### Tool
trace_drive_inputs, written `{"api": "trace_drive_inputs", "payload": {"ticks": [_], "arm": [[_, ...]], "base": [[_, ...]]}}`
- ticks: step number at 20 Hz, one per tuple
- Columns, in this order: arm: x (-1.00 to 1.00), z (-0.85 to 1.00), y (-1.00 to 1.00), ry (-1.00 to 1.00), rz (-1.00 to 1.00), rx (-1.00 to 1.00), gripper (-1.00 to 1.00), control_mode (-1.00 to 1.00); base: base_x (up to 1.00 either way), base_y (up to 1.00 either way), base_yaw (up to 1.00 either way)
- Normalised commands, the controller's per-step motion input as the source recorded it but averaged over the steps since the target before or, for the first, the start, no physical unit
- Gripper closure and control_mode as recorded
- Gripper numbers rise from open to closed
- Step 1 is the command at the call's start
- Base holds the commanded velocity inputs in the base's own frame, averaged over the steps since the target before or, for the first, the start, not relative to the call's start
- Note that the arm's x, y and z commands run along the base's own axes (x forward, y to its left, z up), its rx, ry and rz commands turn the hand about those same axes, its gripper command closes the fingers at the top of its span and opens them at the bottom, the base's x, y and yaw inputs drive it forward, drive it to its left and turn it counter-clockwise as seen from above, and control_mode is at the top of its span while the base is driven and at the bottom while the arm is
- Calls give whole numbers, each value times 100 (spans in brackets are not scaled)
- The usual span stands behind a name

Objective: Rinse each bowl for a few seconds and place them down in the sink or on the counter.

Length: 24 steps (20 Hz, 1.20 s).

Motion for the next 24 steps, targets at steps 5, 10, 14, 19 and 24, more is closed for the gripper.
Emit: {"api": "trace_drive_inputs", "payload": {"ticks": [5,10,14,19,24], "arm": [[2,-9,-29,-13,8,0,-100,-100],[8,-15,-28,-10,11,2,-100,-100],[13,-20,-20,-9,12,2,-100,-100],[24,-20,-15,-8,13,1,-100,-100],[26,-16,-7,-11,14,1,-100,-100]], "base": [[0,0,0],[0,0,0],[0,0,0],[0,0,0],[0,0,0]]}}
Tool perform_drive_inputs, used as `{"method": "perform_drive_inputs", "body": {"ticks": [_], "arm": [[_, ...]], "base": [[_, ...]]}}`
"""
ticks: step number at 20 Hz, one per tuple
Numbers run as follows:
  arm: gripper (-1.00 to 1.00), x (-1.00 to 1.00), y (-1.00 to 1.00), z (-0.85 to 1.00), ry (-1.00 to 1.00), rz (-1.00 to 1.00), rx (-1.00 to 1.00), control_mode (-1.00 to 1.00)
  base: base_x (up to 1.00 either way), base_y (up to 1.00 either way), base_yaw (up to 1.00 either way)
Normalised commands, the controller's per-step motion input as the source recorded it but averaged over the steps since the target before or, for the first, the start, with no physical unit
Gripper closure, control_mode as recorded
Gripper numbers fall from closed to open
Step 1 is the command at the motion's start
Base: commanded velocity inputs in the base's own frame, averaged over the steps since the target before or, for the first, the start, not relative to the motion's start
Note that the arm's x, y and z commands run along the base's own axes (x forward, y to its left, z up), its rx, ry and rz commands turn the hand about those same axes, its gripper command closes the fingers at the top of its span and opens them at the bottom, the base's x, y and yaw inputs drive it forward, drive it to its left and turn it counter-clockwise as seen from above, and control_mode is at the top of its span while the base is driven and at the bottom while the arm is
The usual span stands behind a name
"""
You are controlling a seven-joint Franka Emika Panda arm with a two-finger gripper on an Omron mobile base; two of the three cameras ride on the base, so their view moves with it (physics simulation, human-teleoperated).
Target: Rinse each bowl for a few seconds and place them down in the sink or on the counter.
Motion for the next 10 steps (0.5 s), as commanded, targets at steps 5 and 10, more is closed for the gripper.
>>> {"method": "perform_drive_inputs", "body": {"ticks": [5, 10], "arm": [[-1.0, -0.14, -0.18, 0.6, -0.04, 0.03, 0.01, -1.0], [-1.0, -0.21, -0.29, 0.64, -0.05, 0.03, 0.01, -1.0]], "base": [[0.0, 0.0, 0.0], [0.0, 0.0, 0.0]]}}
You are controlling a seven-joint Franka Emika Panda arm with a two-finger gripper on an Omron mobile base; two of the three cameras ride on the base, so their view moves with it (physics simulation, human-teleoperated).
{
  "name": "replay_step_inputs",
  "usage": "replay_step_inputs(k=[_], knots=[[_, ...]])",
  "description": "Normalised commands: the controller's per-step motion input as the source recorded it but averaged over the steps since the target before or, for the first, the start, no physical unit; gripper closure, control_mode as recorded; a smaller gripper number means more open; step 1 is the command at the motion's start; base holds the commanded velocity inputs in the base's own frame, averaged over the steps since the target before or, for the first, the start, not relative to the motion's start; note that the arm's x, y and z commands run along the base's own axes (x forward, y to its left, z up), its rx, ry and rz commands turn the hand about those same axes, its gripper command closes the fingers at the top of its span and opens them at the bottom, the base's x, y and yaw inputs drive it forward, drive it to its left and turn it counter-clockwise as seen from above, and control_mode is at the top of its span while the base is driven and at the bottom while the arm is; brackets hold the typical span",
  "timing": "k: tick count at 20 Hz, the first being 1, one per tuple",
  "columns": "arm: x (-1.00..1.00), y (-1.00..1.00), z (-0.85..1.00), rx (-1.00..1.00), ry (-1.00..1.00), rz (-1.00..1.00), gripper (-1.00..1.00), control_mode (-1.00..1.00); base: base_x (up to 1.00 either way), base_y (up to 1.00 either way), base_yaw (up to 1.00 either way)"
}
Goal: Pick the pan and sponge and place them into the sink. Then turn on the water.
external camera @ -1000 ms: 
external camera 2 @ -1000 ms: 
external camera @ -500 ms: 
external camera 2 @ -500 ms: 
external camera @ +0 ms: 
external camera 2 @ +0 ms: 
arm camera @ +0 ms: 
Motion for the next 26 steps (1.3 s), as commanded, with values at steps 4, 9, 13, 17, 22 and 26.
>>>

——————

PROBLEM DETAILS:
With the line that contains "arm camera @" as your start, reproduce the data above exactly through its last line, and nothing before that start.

EXERCISE OUTPUT:
arm camera @ +0 ms: 
Motion for the next 26 steps (1.3 s), as commanded, with values at steps 4, 9, 13, 17, 22 and 26.
>>>

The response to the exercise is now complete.